Using 2A is a fairly fast charge, the -dv/dt termination works fine and the top-off is still at 220mA level.
There is no problem with charging two NiMH at the same time.
M1: 49.4°C, M2: 82.0°C, HS1: 103.1°C
The battery is a bit warm, but that is not surprising with a 2A charge current.
M1: 62.5°C, HS1: 105.3°C
The charger it not fast to start, it need some time from power is applied and it will only change current slowly.
Current can be change when there is a battery in the charger and it is slowly adjusted to selected value.
USB output
- The two USB outputs are in parallel.
- USB outputs are coded as USB charger (DCP)
The usb output can deliver slightly above 2.6A, this is fine.
The same with the other connector.
And when used together, i.e. they are in parallel.

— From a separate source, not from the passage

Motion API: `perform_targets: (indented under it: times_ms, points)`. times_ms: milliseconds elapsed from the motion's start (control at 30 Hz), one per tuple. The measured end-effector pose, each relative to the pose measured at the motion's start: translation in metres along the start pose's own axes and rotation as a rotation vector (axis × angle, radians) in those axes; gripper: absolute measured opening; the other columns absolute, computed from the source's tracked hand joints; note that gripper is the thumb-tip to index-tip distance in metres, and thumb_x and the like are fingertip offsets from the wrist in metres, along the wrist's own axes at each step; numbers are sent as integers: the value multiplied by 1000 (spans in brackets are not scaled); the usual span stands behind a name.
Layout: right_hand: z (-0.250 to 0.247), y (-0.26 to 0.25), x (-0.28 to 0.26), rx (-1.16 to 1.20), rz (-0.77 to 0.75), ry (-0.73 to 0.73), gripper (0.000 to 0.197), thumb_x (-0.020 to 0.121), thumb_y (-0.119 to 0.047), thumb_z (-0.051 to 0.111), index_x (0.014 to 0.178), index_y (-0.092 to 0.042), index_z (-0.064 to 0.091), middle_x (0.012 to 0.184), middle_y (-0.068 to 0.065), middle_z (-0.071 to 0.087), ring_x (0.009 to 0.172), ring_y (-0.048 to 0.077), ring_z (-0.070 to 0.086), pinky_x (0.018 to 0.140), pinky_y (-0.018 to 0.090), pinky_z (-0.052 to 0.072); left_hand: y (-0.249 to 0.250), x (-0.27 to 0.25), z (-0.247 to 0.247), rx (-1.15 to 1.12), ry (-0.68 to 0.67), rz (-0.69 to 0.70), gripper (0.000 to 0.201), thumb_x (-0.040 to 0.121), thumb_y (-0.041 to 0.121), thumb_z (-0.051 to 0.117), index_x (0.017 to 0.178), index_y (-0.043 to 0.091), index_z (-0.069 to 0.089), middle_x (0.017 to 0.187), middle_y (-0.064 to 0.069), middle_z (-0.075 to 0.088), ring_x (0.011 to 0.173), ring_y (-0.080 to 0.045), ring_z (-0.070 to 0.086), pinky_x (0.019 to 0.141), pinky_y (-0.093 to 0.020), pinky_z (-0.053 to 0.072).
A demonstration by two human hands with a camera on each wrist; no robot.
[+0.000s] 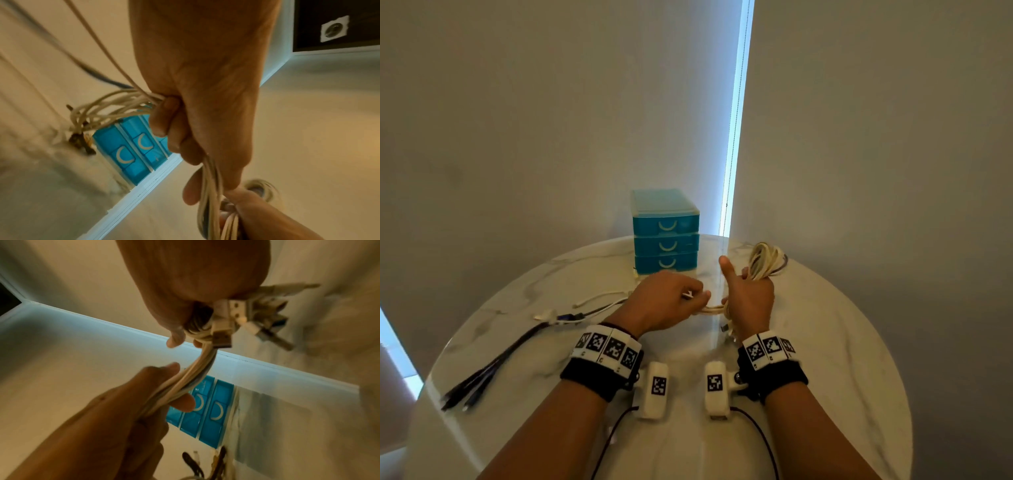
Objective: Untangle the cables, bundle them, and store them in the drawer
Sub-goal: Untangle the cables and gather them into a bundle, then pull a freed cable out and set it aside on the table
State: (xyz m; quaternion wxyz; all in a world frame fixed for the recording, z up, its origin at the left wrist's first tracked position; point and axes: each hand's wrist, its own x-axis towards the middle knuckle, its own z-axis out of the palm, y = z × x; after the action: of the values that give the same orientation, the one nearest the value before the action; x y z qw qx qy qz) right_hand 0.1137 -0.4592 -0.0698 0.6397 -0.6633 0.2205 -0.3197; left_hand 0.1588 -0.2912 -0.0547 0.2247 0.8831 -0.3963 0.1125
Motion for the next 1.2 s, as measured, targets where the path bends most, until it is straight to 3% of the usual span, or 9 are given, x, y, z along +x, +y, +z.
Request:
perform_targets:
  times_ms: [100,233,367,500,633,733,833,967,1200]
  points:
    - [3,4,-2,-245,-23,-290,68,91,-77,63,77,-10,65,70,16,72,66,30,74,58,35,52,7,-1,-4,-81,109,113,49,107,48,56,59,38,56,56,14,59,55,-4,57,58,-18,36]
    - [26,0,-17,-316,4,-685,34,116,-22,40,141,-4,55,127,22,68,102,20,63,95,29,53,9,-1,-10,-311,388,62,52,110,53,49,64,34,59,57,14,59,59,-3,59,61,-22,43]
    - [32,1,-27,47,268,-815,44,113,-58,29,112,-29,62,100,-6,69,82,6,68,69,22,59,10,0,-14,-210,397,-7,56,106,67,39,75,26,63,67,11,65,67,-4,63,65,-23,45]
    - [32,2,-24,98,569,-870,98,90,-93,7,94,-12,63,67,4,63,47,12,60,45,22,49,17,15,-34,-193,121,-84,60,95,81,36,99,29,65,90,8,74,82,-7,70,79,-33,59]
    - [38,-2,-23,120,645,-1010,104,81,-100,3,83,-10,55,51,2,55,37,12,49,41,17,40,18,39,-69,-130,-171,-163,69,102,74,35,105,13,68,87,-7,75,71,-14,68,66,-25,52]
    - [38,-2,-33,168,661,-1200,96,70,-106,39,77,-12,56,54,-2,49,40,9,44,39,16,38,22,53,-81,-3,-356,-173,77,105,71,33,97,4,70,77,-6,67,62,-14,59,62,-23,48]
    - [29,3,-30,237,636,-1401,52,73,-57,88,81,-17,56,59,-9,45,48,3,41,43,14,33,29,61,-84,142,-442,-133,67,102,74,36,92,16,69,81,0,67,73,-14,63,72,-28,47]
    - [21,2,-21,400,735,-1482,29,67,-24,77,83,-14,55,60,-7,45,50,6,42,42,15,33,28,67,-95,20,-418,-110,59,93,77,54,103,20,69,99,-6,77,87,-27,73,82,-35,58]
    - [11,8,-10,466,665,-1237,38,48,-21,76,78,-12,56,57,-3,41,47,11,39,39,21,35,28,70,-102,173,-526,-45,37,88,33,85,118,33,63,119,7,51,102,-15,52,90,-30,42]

It can also charge while delivering USB power. This registers at low efficiency for USB output because some power is used for charging.
The charger has not problem supplying 2.1A for one hour.
M1: 40.1°C, HS1: 44.7°C
And it stays fairly cool.
M1: 43.5°C, HS1: 48.5°C
When unloaded the noise is 472mVrms and 3724Vpp.
At 0.5A the noise is 720mVrms and 4994mVpp
At 1A the noise is 729mVrms and 3971mVpp
At 2.5A the noise is 531mVrms and 3093mVpp, this is very high noise at any load.
Conclusion
It is an interesting idea with a charger designed to be used in a car. It is a good design with the hot parts on top (They may get a bit too hot for comfort) and keeping the batteries cool. The lowest current of 1A limits its usefulness to larger batteries or small high current batteries.
The usb output is rather bad with the high noise level. There is two usb sockets, but only power for one power hungry device.
I will call it a good battery charger and a bad usb charger.
Notes
The charger was supplied by a Nitecore for review.